INSTRUCTIONS FOR THE TASK - Count how many lines in the data hold the word "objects", and give that number alone.

DATA -
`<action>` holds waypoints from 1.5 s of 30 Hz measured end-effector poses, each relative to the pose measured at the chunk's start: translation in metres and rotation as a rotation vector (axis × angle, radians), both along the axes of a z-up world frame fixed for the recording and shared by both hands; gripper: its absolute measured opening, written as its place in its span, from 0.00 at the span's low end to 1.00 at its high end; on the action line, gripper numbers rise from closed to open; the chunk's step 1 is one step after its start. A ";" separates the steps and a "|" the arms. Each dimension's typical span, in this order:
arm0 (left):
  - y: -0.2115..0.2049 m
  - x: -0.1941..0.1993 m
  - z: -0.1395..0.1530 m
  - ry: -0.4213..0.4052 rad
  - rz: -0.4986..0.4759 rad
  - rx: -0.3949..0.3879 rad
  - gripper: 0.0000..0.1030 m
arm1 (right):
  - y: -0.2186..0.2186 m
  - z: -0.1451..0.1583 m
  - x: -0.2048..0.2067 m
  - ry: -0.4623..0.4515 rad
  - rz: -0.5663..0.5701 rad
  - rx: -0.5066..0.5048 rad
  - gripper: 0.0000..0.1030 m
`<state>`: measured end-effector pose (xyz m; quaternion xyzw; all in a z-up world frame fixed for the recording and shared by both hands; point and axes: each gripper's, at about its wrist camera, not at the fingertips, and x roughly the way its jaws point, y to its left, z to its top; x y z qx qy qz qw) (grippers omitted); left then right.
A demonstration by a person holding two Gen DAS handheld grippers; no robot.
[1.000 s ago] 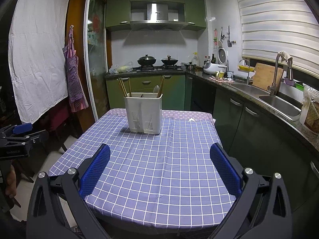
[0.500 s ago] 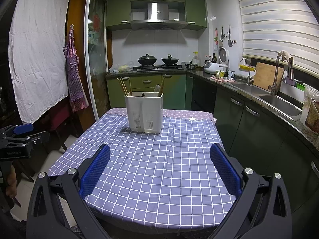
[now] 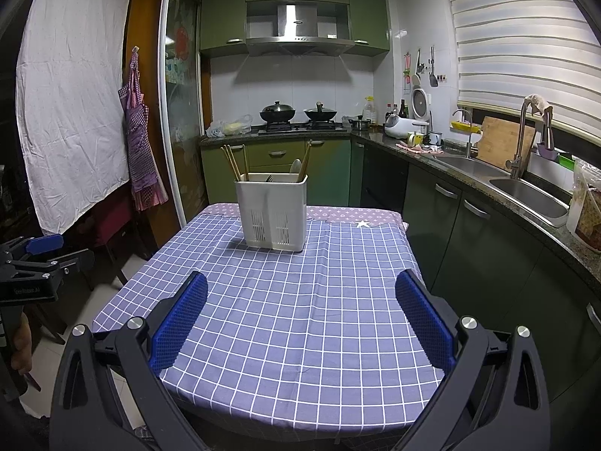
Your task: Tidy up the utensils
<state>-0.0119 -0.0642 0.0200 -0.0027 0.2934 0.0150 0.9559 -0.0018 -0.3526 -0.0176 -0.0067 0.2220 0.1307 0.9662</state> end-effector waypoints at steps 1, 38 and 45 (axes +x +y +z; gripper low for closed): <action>0.000 0.000 0.000 -0.001 0.001 0.001 0.94 | 0.000 -0.001 0.000 0.000 0.000 0.000 0.96; 0.003 0.006 -0.004 0.000 -0.044 -0.029 0.94 | 0.003 -0.005 0.006 0.024 0.013 -0.006 0.96; 0.002 0.011 -0.006 0.001 -0.028 -0.022 0.94 | 0.002 -0.007 0.009 0.033 0.018 -0.002 0.96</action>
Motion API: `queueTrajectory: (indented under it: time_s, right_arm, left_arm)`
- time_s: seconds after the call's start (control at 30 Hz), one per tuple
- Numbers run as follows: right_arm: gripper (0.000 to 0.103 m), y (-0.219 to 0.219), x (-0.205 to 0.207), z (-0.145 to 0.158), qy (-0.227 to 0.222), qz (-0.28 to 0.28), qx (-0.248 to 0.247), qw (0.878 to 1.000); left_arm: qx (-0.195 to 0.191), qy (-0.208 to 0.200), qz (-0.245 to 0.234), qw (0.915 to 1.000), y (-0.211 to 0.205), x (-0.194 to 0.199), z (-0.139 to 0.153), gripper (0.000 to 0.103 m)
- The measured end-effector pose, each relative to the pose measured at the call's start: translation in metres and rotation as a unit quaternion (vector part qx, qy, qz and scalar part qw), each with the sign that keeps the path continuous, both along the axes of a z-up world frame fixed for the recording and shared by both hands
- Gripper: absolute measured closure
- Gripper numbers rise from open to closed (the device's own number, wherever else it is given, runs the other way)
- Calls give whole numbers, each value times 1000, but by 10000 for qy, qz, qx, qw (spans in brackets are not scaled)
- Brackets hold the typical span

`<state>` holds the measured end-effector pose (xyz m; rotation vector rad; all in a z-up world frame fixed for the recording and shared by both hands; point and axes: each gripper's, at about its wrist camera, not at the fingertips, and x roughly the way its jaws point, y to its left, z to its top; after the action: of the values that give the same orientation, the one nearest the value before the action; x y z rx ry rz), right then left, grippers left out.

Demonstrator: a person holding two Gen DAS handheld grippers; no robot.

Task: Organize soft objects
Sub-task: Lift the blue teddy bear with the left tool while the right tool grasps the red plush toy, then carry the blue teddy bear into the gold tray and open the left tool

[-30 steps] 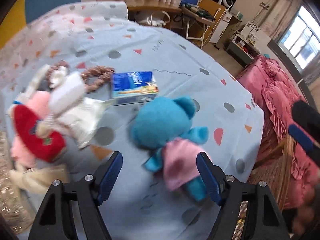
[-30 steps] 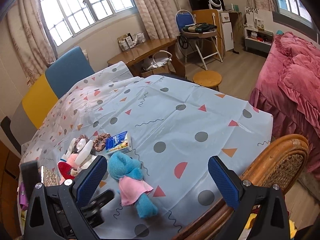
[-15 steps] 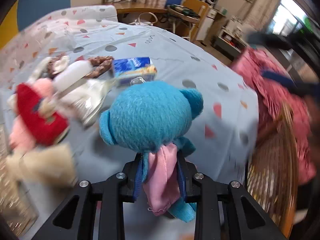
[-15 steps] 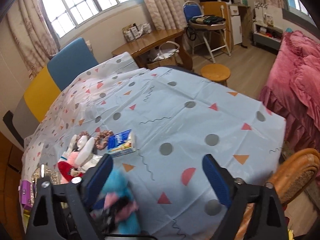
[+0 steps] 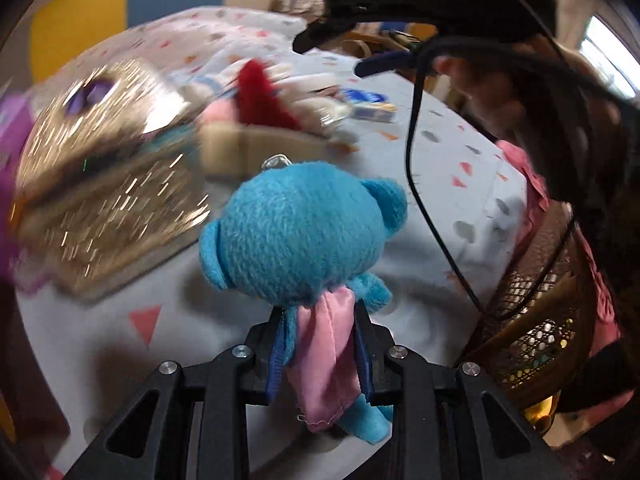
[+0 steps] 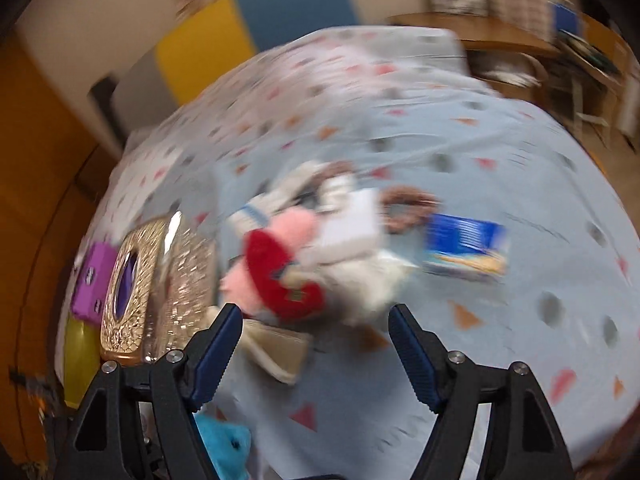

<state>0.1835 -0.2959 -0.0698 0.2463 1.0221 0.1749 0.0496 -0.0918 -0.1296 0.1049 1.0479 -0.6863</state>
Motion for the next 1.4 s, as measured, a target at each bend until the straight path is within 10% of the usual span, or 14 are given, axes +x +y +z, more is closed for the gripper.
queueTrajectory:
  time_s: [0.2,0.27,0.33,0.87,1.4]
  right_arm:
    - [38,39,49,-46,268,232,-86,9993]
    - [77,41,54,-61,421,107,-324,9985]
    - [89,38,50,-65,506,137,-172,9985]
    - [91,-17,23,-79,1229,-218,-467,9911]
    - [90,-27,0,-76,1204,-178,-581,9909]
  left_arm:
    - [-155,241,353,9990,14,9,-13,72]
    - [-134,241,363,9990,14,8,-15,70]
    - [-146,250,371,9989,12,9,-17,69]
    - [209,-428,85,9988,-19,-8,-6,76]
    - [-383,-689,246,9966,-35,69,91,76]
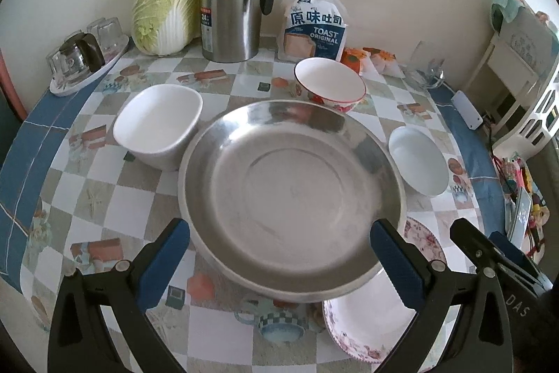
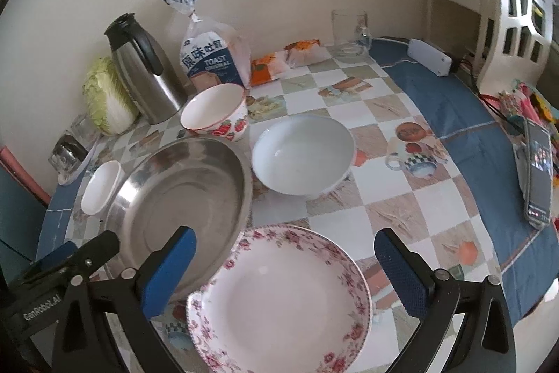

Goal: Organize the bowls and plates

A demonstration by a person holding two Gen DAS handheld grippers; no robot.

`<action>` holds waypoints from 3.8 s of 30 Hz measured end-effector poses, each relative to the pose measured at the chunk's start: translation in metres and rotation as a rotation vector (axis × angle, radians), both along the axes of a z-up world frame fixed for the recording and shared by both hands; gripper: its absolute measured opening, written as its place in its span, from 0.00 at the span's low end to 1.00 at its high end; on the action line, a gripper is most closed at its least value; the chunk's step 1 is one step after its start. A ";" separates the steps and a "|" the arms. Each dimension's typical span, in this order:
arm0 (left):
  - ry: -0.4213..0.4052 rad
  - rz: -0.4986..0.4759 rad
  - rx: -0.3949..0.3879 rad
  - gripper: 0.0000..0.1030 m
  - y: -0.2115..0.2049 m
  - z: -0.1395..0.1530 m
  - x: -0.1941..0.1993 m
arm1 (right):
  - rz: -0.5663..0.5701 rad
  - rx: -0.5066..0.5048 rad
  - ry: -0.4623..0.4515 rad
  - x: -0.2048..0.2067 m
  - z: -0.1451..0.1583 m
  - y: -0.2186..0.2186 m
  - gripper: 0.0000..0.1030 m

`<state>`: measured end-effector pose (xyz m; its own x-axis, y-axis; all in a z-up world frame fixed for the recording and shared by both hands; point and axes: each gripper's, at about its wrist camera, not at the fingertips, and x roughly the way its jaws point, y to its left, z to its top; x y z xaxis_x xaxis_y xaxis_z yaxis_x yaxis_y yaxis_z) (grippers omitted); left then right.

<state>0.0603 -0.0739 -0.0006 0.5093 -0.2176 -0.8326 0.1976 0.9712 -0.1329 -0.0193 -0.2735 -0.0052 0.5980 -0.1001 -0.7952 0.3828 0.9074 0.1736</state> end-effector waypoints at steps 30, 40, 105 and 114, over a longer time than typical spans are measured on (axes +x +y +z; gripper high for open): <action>0.270 -0.046 -0.038 1.00 -0.039 -0.070 -0.033 | -0.100 0.197 0.170 -0.026 -0.073 -0.058 1.00; 0.306 -0.022 -0.022 1.00 -0.047 -0.087 -0.025 | -0.085 0.238 0.180 -0.023 -0.085 -0.061 0.94; 0.369 -0.149 -0.244 0.25 -0.085 -0.098 -0.018 | -0.138 0.375 0.105 -0.060 -0.093 -0.118 0.17; 0.327 -0.184 -0.244 0.25 -0.091 -0.092 -0.018 | -0.129 0.336 0.094 -0.064 -0.082 -0.117 0.17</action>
<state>0.0424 -0.1653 -0.0927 0.1623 -0.4902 -0.8564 0.2737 0.8562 -0.4382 -0.0834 -0.3907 -0.0868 0.5199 0.1055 -0.8477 0.5191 0.7491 0.4117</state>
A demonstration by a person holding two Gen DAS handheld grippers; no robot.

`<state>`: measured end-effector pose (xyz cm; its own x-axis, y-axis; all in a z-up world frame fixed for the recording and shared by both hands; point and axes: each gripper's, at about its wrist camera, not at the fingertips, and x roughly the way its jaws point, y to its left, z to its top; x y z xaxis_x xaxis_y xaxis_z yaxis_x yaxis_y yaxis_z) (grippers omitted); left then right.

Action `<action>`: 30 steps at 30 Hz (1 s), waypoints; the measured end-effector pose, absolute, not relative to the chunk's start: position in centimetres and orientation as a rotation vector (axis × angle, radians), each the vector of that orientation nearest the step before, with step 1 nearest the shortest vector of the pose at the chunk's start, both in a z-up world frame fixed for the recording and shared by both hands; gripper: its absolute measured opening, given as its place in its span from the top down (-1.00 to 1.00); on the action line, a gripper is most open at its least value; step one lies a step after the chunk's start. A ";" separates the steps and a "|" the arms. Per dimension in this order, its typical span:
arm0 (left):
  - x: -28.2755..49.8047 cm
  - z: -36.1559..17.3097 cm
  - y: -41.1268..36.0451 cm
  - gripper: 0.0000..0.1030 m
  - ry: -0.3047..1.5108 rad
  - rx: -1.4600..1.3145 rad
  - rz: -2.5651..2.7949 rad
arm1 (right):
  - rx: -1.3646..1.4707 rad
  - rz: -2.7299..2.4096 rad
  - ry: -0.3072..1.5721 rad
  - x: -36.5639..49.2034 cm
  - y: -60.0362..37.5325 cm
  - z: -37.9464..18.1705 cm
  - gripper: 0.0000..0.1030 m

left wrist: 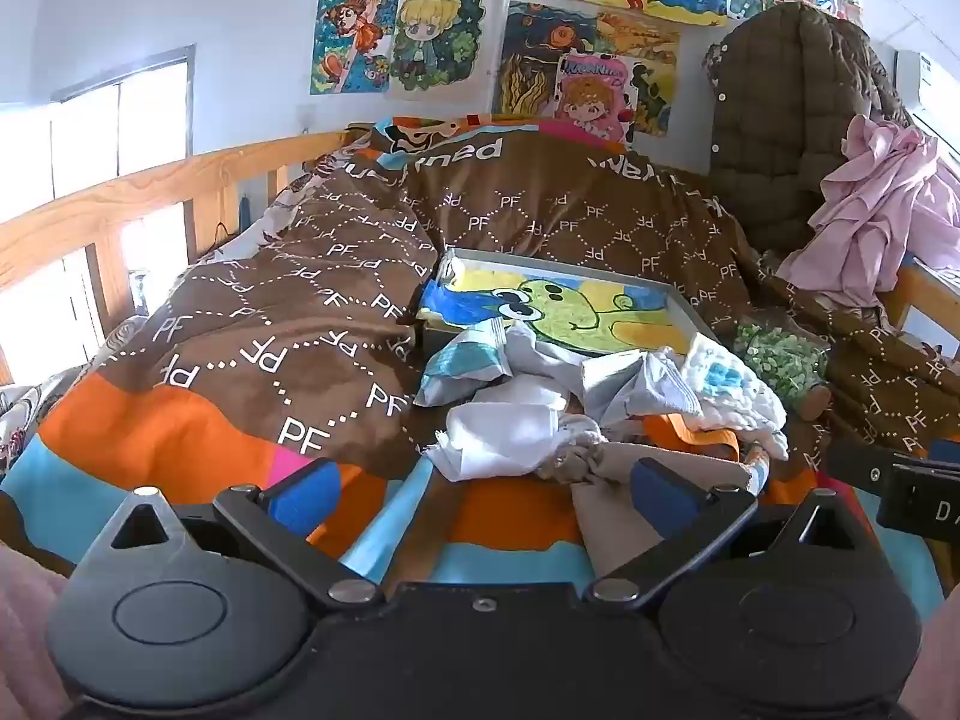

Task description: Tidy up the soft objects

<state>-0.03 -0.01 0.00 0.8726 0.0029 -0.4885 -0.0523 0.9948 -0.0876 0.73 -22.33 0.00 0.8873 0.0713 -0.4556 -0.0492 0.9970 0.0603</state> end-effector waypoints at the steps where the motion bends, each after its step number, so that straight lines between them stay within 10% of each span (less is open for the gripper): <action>1: 0.0 0.0 0.0 -0.99 0.511 -0.097 0.030 | 0.046 0.063 0.475 0.7 -22.3 0.0 -0.99; 30: 0.0 0.0 0.0 -0.99 0.515 -0.092 0.029 | 0.050 0.063 0.482 0.7 -22.4 -0.1 -0.99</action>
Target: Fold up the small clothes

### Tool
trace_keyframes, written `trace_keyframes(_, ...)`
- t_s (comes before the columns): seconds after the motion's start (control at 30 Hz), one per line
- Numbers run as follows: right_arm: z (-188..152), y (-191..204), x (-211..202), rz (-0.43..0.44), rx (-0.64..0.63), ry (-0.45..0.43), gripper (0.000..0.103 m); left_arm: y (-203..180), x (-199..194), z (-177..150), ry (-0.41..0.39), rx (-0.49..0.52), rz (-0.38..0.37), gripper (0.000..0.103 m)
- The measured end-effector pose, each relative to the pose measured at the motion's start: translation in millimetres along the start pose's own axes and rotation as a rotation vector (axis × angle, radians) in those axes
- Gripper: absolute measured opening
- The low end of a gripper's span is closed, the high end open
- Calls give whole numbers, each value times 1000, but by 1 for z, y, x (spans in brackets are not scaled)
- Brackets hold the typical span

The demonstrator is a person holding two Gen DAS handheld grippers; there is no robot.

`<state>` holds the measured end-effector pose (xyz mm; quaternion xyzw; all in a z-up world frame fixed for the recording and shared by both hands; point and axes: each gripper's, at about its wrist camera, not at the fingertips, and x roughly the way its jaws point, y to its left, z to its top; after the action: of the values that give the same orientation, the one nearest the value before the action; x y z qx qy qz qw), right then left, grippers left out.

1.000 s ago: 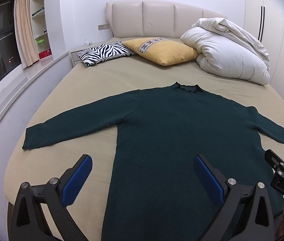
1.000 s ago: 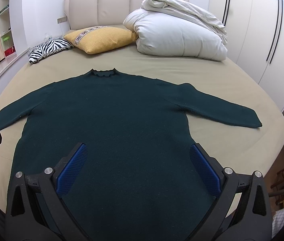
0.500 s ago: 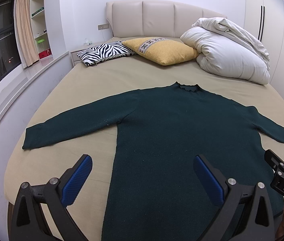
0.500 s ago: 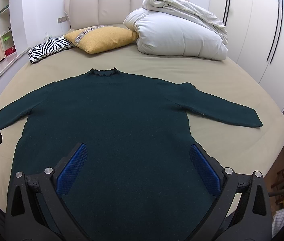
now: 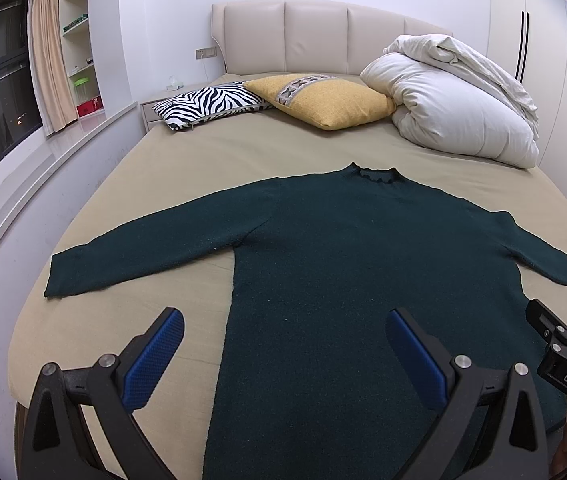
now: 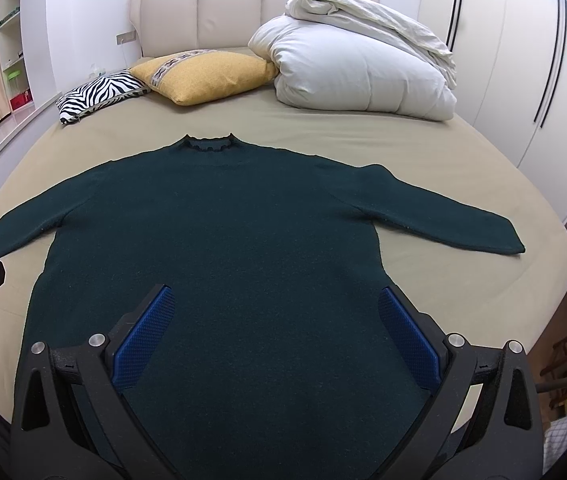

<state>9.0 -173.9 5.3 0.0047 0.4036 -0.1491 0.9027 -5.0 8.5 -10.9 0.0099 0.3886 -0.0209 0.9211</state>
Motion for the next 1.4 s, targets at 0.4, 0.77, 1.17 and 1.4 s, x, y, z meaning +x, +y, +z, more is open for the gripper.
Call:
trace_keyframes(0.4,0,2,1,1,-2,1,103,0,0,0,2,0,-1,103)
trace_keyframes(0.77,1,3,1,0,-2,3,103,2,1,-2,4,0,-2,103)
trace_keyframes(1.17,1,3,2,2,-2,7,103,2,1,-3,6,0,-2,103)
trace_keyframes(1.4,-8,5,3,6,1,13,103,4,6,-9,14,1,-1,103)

ANSWER SECTION - 2